Newsteadia myersi

Scientific classification
- Domain: Eukaryota
- Kingdom: Animalia
- Phylum: Arthropoda
- Class: Insecta
- Order: Hemiptera
- Suborder: Sternorrhyncha
- Family: Ortheziidae
- Genus: Newsteadia
- Species: N. myersi
- Binomial name: Newsteadia myersi Green, 1929

= Newsteadia myersi =

- Genus: Newsteadia
- Species: myersi
- Authority: Green, 1929

Species of true bug

Newsteadia myersi is the only member of the scale insect family Ortheziidae to have been found in New Zealand. It was found by sifting through the leaf litter and debris under nīkau palm trees (Rhopalostylis sapida).

==Description==
The adult female has a rounded oval body with inconspicuous segmentation.
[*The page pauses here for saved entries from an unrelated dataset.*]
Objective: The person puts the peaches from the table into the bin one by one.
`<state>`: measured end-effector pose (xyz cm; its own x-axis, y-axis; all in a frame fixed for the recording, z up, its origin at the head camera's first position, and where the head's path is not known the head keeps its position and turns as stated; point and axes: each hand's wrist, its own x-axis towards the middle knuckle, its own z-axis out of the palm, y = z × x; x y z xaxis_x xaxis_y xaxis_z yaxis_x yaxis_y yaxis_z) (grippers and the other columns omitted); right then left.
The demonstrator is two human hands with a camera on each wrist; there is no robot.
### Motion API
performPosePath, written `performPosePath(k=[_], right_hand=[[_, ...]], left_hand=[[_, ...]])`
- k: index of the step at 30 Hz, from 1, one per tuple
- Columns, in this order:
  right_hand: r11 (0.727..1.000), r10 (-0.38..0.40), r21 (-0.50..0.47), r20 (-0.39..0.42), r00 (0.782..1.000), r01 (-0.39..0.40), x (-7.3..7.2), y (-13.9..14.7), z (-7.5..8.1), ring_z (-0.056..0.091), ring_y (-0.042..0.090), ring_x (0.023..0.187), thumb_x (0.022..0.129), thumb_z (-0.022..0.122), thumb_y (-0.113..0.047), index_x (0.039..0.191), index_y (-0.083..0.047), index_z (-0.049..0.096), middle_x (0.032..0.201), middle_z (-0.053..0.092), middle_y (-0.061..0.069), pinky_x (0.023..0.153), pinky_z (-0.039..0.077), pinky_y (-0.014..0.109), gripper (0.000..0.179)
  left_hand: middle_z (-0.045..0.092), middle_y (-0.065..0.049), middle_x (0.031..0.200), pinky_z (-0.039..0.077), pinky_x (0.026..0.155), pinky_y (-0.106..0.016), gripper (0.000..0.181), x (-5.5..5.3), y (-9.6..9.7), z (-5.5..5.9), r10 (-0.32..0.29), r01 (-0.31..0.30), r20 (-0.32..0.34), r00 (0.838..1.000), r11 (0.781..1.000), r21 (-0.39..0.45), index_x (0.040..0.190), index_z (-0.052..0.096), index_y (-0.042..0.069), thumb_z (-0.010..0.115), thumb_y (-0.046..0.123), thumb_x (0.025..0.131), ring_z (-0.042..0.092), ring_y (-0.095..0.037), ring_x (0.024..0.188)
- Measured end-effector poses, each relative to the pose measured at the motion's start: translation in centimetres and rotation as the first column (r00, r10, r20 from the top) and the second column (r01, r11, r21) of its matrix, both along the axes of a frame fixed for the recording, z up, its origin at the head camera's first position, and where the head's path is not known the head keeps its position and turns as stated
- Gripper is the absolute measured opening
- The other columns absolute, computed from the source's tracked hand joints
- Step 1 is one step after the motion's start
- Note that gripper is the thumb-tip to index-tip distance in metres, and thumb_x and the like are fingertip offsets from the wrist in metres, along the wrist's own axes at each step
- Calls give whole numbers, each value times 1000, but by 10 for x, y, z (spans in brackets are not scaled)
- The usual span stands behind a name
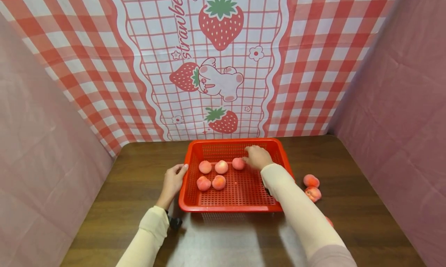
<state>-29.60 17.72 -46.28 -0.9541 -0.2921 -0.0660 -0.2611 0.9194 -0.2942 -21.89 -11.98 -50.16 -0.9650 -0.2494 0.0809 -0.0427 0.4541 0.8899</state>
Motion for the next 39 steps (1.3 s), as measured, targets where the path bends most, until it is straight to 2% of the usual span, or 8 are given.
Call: performPosePath(k=[6, 12, 27, 31, 39], right_hand=[[1000, -5, -14, 9, 1000, 5, -3, 4, 8, 60, 38, 115, 94, 65, -27, 131, 0, 58, 129, 62, 20, 96, 48, 52, 47], [1000, 2, -22, 10, 1000, -2, -4, 9, 16, 61, 38, 114, 94, 63, -27, 132, 0, 58, 129, 62, 20, 96, 48, 53, 47], [998, 23, -66, -37, 999, -25, -10, 28, 19, 62, 38, 112, 94, 63, -26, 126, 0, 61, 124, 65, 21, 93, 48, 54, 42], [997, 16, -77, -27, 1000, -18, -9, 30, 19, 63, 37, 109, 95, 63, -25, 125, 1, 62, 122, 65, 21, 91, 49, 53, 40], [998, 12, -60, -64, 998, -16, -8, 36, 22, 66, 35, 100, 94, 63, -26, 124, 0, 63, 116, 69, 19, 88, 51, 52, 39]], left_hand=[[73, -22, 101, 54, 80, -43, 31, 1, -1, -3, 16, -16, -18, 1000, 1000, -18, 110, 70, -3, 59, 23, 97, 68, -32, 88], [73, -20, 101, 54, 81, -43, 33, 1, 0, -2, 26, -26, 3, 1000, 999, -20, 110, 71, -1, 59, 26, 97, 68, -30, 89], [73, -19, 102, 54, 80, -42, 35, 1, 0, -1, 16, -15, 21, 1000, 1000, -17, 112, 70, 0, 58, 29, 98, 68, -29, 87], [73, -19, 102, 54, 81, -42, 35, 1, 0, -1, 13, -13, 23, 1000, 1000, -18, 112, 70, 0, 59, 29, 98, 68, -29, 87], [73, -20, 101, 54, 78, -41, 34, 1, 0, -1, 9, -9, 19, 1000, 1000, -21, 111, 71, -1, 59, 28, 97, 67, -28, 84]])
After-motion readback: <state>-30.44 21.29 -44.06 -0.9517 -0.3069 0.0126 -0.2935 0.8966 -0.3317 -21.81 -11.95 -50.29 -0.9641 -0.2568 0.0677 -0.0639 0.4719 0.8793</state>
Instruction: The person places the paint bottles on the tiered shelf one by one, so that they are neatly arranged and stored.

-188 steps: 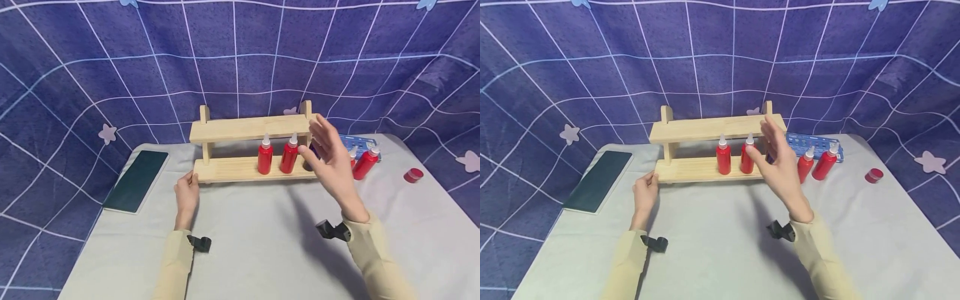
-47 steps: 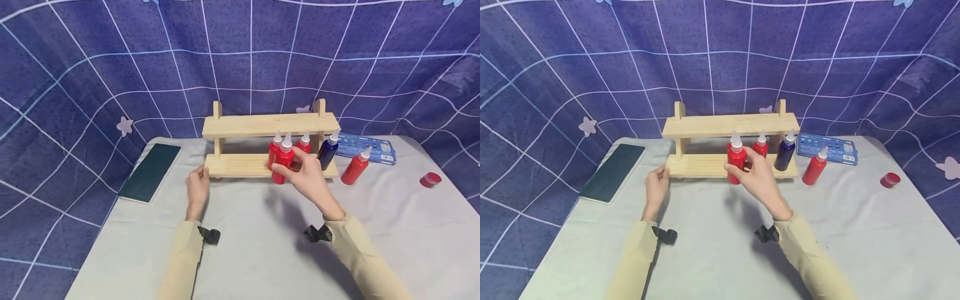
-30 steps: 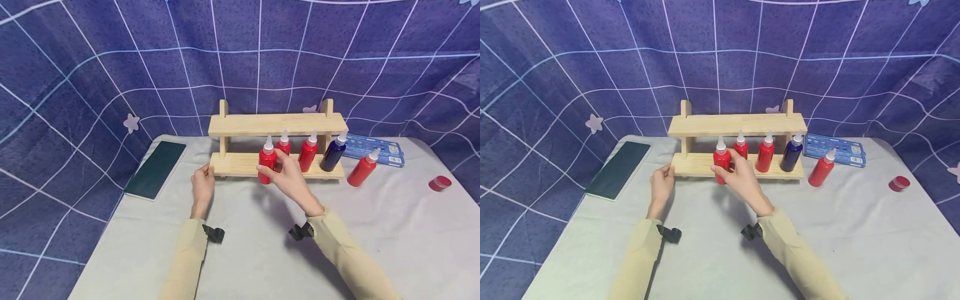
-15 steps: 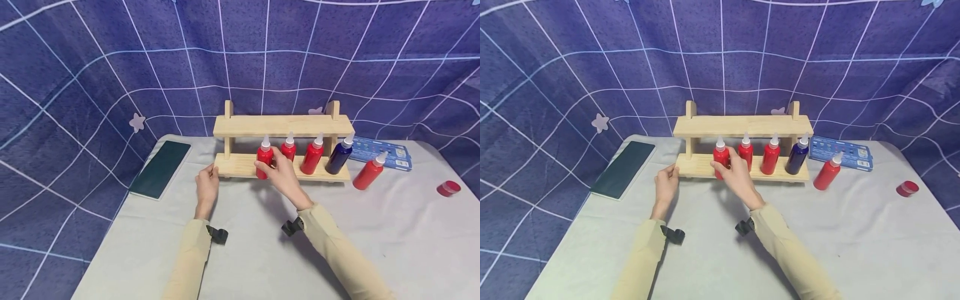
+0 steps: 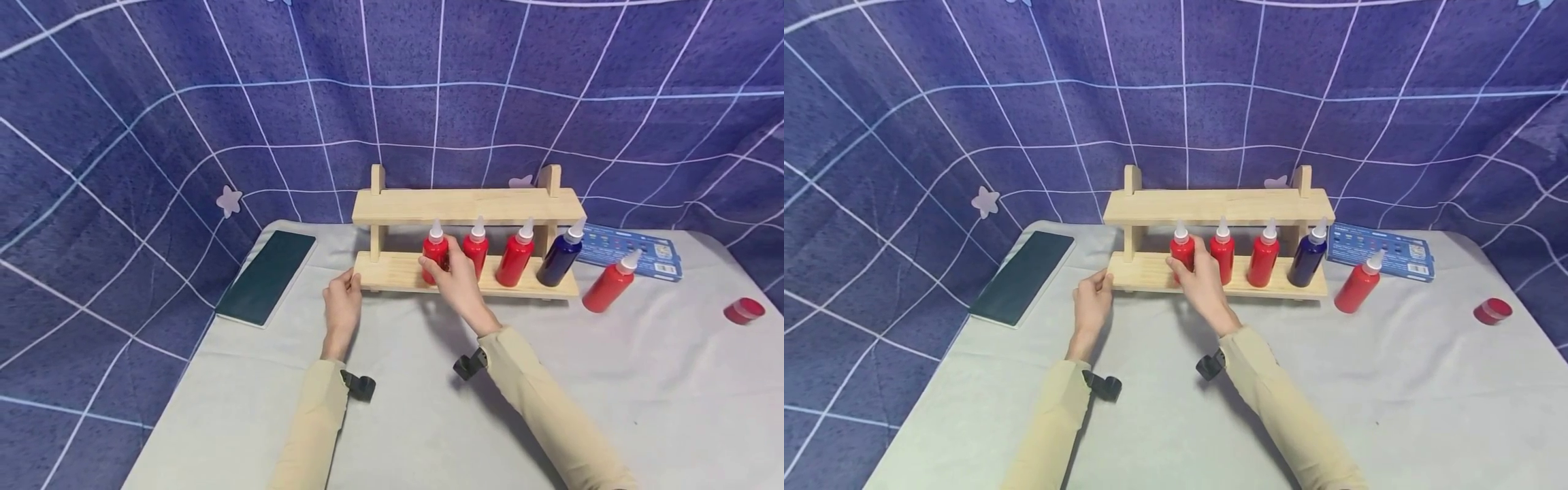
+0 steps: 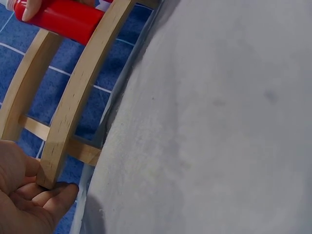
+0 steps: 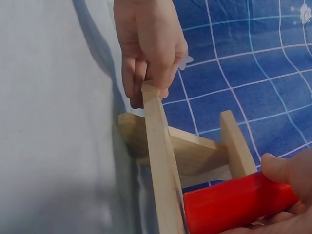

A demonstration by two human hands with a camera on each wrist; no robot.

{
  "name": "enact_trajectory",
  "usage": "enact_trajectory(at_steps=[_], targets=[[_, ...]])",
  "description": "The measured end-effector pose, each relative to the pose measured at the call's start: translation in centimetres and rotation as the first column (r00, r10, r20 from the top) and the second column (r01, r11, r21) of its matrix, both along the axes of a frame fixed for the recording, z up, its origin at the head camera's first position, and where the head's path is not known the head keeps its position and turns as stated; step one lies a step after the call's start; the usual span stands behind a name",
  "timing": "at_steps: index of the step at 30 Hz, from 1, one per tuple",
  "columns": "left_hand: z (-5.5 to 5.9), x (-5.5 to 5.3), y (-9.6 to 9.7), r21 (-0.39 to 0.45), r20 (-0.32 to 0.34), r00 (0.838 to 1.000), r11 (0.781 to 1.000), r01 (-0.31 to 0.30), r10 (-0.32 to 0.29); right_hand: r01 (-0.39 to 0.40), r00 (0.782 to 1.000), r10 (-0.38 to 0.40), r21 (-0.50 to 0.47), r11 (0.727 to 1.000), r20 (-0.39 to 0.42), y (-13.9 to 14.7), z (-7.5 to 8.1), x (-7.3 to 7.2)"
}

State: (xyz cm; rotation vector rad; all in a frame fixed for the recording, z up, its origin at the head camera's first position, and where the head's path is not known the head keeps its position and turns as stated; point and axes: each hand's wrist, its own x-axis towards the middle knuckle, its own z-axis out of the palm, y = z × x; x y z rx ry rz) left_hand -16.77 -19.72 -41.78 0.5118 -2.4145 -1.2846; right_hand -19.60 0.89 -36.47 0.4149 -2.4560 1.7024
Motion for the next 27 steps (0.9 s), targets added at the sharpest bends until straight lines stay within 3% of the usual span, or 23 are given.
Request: enact_trajectory(at_steps=[14,27], targets=[[0.10,0.05,0.26,-0.014,-0.035,0.999,1.000,-0.010,0.009,0.003,1.000,-0.003,0.020,1.000,-0.001,-0.21,-0.29,-0.57],[-0.09,0.10,0.02,0.005,-0.017,1.000,1.000,0.002,-0.002,-0.002,0.999,0.001,0.031,1.000,0.033,-0.52,-0.14,-0.46]])
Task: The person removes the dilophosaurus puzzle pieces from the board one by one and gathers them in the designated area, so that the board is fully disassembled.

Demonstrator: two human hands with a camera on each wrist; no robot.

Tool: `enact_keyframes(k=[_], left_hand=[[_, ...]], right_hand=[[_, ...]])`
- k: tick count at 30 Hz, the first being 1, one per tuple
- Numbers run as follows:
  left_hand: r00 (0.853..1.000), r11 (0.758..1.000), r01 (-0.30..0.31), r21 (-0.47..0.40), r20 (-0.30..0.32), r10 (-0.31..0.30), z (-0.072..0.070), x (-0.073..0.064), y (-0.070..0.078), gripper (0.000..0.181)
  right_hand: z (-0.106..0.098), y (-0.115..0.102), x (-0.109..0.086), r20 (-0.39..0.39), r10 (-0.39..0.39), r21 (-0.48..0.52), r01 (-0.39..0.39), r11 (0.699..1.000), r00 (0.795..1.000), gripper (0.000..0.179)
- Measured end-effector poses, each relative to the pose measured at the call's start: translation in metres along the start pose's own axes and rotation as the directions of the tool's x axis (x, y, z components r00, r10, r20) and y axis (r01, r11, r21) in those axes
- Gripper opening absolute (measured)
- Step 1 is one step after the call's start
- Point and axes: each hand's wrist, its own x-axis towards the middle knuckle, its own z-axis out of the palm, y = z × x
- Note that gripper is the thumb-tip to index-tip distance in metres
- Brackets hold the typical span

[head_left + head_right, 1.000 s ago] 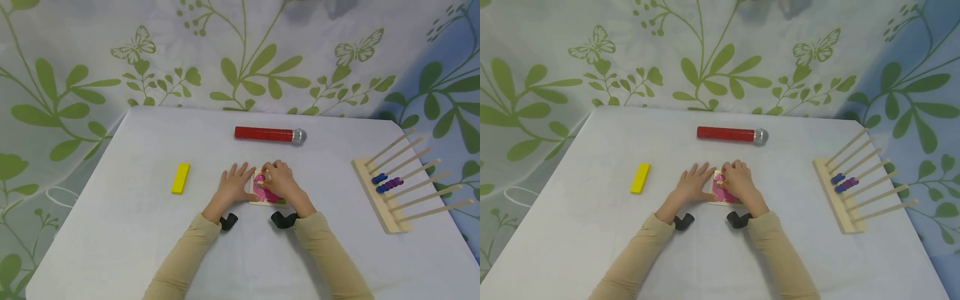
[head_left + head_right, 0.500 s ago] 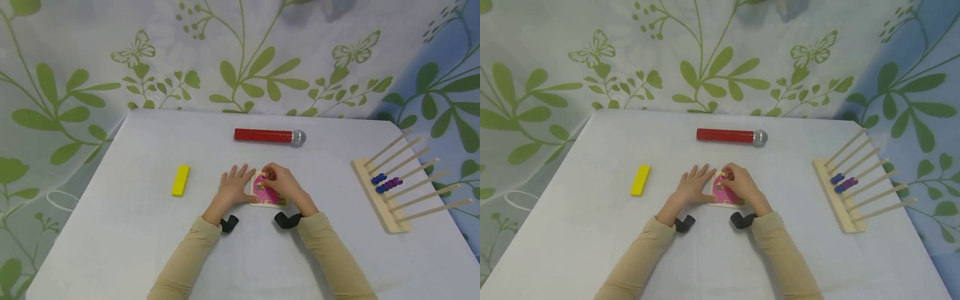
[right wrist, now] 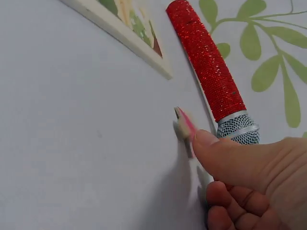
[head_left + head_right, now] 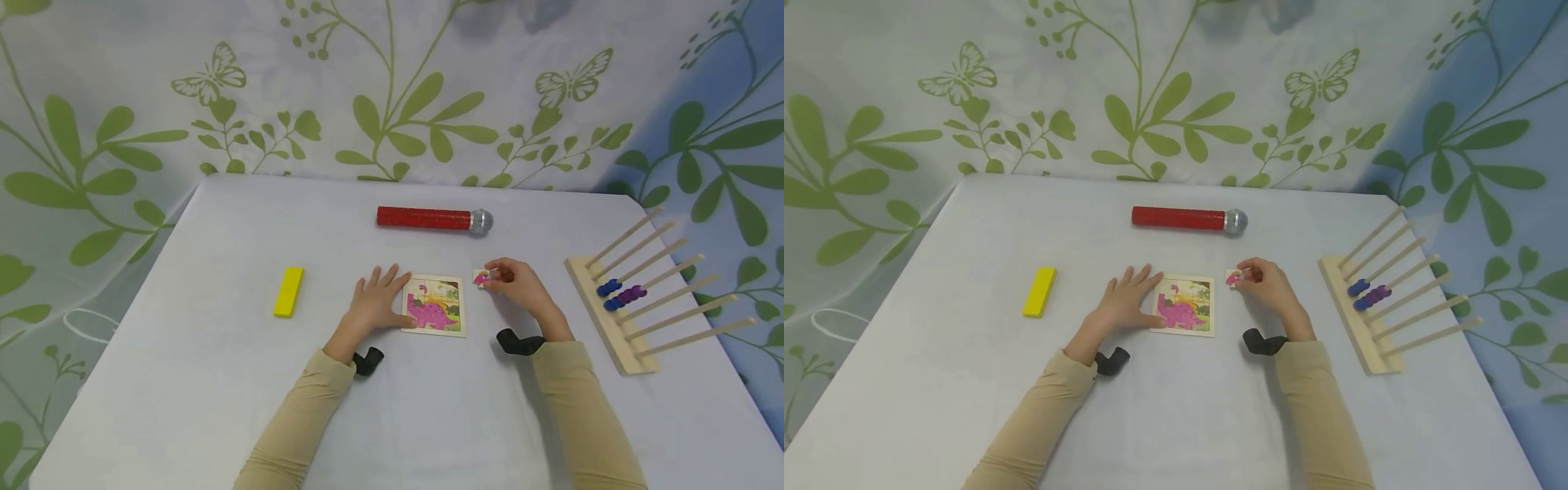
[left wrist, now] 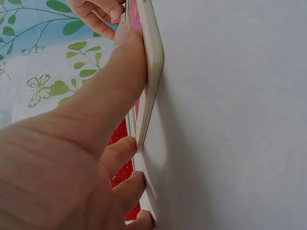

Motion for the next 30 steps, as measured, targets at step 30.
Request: enact_keyframes(k=[30], left_hand=[[1.0, 1.0, 0.013, 0.019, 0.005, -0.013, -0.003, -0.002, 0.001, 0.092]], right_hand=[[0.057, -0.058, -0.007, 0.129, -0.188, -0.327, 0.22, 0.919, 0.974, 0.033]])
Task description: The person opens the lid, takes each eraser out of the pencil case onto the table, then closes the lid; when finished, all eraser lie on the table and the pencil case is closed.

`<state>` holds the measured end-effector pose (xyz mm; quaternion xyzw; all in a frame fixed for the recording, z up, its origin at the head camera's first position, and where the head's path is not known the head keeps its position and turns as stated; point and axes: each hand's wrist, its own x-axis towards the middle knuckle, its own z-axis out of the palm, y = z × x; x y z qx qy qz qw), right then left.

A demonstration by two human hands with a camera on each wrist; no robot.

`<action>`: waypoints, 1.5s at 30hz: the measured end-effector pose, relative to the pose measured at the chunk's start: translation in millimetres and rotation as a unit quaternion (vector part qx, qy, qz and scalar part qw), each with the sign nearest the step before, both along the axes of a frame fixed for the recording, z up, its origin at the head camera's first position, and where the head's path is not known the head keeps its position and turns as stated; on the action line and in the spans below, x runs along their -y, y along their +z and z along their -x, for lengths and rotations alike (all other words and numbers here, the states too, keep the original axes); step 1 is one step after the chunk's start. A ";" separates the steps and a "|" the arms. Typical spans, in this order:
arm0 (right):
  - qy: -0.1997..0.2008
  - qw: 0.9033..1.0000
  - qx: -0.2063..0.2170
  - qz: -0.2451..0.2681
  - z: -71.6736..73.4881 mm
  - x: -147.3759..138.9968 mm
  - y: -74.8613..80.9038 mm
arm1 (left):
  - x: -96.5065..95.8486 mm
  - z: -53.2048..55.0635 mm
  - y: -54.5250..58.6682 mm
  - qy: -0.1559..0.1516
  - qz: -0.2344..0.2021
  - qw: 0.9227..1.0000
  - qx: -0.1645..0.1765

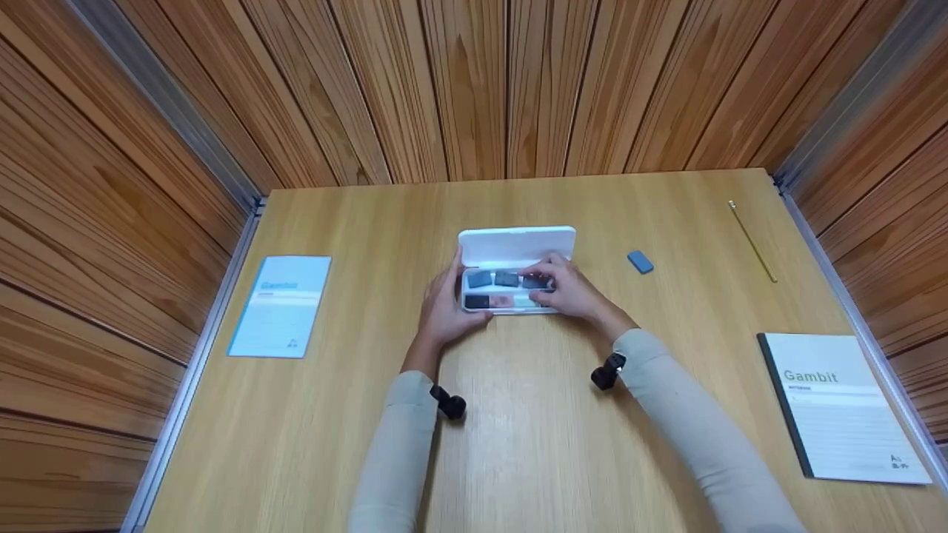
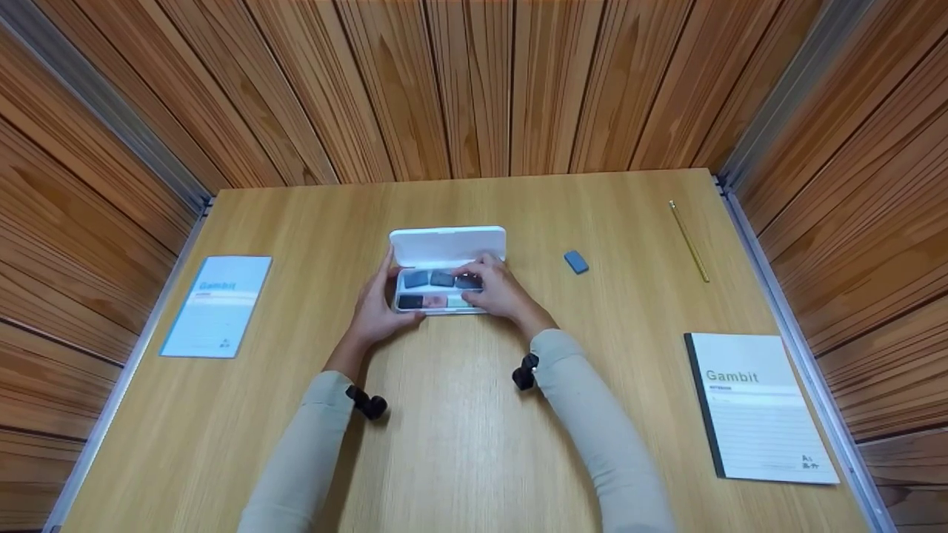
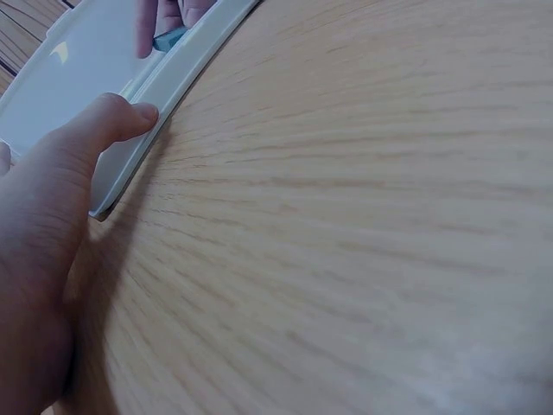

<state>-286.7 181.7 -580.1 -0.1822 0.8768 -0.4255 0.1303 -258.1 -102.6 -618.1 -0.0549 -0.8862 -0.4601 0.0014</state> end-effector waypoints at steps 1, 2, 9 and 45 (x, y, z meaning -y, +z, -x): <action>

It is about 1.1 millimetres long by 0.85 millimetres wide. The rounded eyes are on short stalks located near the base of the antennae which are slender, about 0.7 millimetres long and normally have four segments. The legs are long and slender with a small number of setae. The upper side of the body has ten bands of short spines which are wide at the base and quickly taper to the tip. The underside is also banded with spines and the anterior section of the ovisac band is thickly covered with rather larger spines. The underside has a spiracle on each segment. The anal ring is surrounded by a double row of pores and has a bunch of six backward pointing setae.

==Biology==
Very little is known of the life history of this species but it is likely to have four instars as in other members of the genus. It may feed on the hyphae of fungi growing in the leaf litter where it lives, or possibly on the living roots of plants.